Как я узнаю, что книга завершена? По сути, как и всегда, дело заключается в выработке некоторого языка. А в любом языке знаки повторяются и, повторяясь, в конце концов образуют полный словарь — это и есть произведение. После того как я несколько месяцев подряд выговаривал содержание этих фрагментов, вновь приходящее мне на ум само собой (без усилий) укладывается в рамки уже совершенных актов высказывания; мало-помалу сплетается ткань структуры и по мере своего формирования создает все более сильное магнитное поле; так, без всякого замысла с моей стороны, образуется закрытый и постоянный набор элементов, как в языке. В некоторый момент остается возможным лишь такое преобразование, как с кораблем Арго: я могу очень долго сохранять эту книгу, постепенно заменяя в ней каждый элемент.
Замысел книги о сексуальности
Вот в одно купе со мною садится молодая пара: у женщины светлые волосы, накрашенное лицо; носит большие темные очки, читает «Пари-матч»; на каждом пальце перстень, а все ногти на руках выкрашены в разные цвета; ноготь среднего пальца густо-карминного цвета и короче других, непристойно указывая, что это палец для мастурбации. Отсюда, из моей зачарованности этой парой, от которой я глаз не могу оторвать, возникает идея книги (или же фильма), где будут только вот такие черты вторичной сексуальности (никакой порнографии); задачей будет уловить (попытаться уловить) сексуальную «личность» каждого тела, которая заключается не в красоте, не во внешней «сексапильности», а в том, каким образом тот или иной вид сексуальности непосредственно читается, — ведь эта блондинка с жирно накрашенными ногтями и ее молодой муж (с ладными ягодицами и вялым взглядом) носили свою обоюдную сексуальность, словно орденскую ленточку в петлице (сексуальность и респектабельность — два предмета публичной демонстрации), и эта читаемая сексуальность (ее наверняка прочитал бы Мишле) неудержимометонимически наполняла собой все купе, куда вернее, чем какая-нибудь череда зазывных жестов.
Сексапильность
В отличие от вторичной сексуальности, сексапильность тела (не совпадающая с красотой) связана с возможностью отметить (фан-тазматически представить себе) ту любовную практику, которой его мысленно подвергаешь (я думаю именно о такой, и ни о какой иной).
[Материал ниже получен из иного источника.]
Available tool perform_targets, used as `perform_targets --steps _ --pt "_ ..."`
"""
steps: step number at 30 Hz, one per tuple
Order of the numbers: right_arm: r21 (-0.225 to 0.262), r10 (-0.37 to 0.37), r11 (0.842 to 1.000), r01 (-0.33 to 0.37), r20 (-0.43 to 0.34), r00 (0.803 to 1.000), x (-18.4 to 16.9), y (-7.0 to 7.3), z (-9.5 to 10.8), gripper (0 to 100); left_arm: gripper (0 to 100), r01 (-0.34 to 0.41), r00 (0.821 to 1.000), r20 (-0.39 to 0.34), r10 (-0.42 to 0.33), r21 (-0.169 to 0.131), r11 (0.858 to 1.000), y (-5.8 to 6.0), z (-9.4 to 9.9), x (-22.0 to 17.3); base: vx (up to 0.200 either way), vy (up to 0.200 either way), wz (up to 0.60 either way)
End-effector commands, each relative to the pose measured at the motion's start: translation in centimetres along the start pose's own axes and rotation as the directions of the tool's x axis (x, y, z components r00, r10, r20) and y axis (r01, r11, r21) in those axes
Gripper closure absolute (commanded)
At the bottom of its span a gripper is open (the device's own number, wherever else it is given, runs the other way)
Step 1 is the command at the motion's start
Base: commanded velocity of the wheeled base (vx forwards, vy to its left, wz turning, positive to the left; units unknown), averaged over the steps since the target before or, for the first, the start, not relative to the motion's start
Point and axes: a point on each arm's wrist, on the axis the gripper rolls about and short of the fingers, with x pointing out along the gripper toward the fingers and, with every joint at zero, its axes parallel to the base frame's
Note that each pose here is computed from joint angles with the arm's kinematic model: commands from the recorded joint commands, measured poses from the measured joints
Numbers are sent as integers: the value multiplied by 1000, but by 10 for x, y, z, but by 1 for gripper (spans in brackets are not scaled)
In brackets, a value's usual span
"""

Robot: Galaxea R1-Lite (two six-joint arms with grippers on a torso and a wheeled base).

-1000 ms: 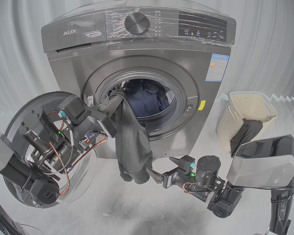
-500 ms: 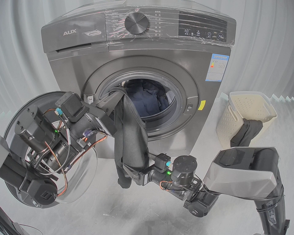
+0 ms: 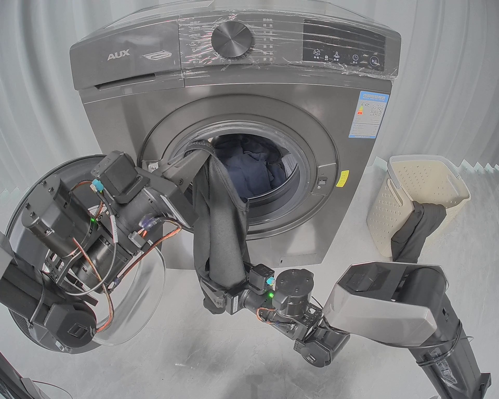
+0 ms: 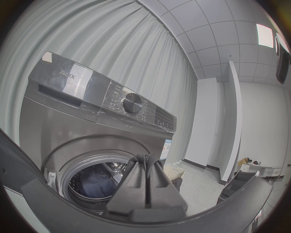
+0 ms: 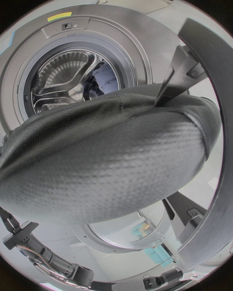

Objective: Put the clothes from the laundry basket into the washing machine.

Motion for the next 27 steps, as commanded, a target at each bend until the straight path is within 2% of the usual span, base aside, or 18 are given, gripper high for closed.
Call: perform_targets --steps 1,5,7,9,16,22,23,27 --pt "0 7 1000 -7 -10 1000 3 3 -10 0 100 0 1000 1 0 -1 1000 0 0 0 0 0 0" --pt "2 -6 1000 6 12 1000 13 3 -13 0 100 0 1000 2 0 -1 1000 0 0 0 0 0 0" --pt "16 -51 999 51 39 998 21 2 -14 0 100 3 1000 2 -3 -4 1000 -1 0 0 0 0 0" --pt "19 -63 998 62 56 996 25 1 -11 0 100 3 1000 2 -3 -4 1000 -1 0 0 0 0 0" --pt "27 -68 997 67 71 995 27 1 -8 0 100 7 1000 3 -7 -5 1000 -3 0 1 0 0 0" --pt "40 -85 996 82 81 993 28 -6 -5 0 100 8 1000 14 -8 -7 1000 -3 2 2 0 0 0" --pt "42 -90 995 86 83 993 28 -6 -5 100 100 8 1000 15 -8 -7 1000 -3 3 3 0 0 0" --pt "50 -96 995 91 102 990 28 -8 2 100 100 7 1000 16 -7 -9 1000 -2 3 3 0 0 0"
Так же можно сказать, что и в тексте выделяются сексапильные фразы — волнующие самой своей выделенностью, как будто в них заключается данное нам, читателям, обещание какой-то особенной языковой практики, как будто мы встречаемся с ними благодаря наслаждению, которое знает чего хочет.
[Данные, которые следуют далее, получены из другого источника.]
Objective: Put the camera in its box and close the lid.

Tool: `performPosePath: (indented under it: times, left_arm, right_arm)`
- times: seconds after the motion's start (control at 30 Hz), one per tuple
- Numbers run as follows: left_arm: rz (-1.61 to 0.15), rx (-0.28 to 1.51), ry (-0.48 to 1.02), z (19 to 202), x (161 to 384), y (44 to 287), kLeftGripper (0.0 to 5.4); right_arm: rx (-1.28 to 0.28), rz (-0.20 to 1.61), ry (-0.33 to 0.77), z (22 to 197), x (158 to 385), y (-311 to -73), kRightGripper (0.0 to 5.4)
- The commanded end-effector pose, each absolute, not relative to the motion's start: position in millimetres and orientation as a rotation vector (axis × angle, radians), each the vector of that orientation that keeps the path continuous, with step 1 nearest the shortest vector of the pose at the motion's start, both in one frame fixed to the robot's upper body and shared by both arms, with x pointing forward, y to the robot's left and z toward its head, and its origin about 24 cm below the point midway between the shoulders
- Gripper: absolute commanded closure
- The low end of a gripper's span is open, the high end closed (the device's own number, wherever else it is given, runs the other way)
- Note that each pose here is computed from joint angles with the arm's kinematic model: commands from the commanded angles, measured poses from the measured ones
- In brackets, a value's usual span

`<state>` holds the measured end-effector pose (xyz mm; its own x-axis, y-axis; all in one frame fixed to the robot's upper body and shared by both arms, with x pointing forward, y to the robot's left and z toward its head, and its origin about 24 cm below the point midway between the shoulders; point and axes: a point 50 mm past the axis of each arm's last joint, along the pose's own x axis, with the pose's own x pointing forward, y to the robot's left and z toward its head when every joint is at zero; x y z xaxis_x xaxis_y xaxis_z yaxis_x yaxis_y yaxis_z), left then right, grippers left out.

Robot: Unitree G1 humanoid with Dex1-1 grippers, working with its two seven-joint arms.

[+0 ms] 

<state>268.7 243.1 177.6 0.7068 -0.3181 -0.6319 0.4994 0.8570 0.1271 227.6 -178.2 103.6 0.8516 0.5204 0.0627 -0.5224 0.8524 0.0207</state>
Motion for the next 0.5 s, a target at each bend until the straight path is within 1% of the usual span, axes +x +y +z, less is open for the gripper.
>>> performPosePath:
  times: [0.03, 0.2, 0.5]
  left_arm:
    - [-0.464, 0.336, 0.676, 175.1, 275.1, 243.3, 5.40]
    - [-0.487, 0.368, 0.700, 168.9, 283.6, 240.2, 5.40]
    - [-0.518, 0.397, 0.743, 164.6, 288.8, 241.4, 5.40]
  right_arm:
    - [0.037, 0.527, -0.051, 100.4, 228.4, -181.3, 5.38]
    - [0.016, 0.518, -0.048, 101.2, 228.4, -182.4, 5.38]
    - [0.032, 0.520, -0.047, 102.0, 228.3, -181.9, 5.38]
Счастливый конец сексуальности?
Все (и я первый) спрашивают: а где же у китайцев сексуальность? — Вот смутная догадка (скорее даже выдумка) на этот счет, но если она верна, то это пересмотр всего говорившегося ранее: в фильме Антониони1 показано, как в музее посетители, простые люди, рассматривают макет дикой сцены из жизни старого Китая: ватага солдат грабит и разоряет бедную крестьянскую семью; лица и позы выражают грубость или же страдание; макет большой, ярко освещенный, тела персонажей одновременно неподвижны (поблескивая, словно в музее восковых фигур) и резко искажены, доходя до телесного и вместе с тем смыслового пароксизма; словно натуралистические скульптуры Христа в Испании, которые своей грубостью так возмущали Ренана (впрочем, он винил за это иезуитов). И вдруг эта сцена представляется мне именно сверхсексуализированной, словно какая-нибудь картина у Сада. И тогда мне чудится (но это всего лишь игра воображения), что сексуальность — та, о какой мы говорим, и постольку, поскольку мы о ней говорим, — это продукт социального гнета, тяжкой истории рода людского; одним словом, результат цивилизации. А значит, возможно, что освобождение общества избавит нас от сексуальности (от нашей сексуальности), оставит ее в прошлом, отменит ее без вытеснения: исчезни, Фаллос! Мы ведь сами, подобно язычникам древности, сотворили из него божка. А материализм, быть может, предполагает известное отдаление от сексуальности, которая без всякого блеска выпадает из ведения дискурса и науки.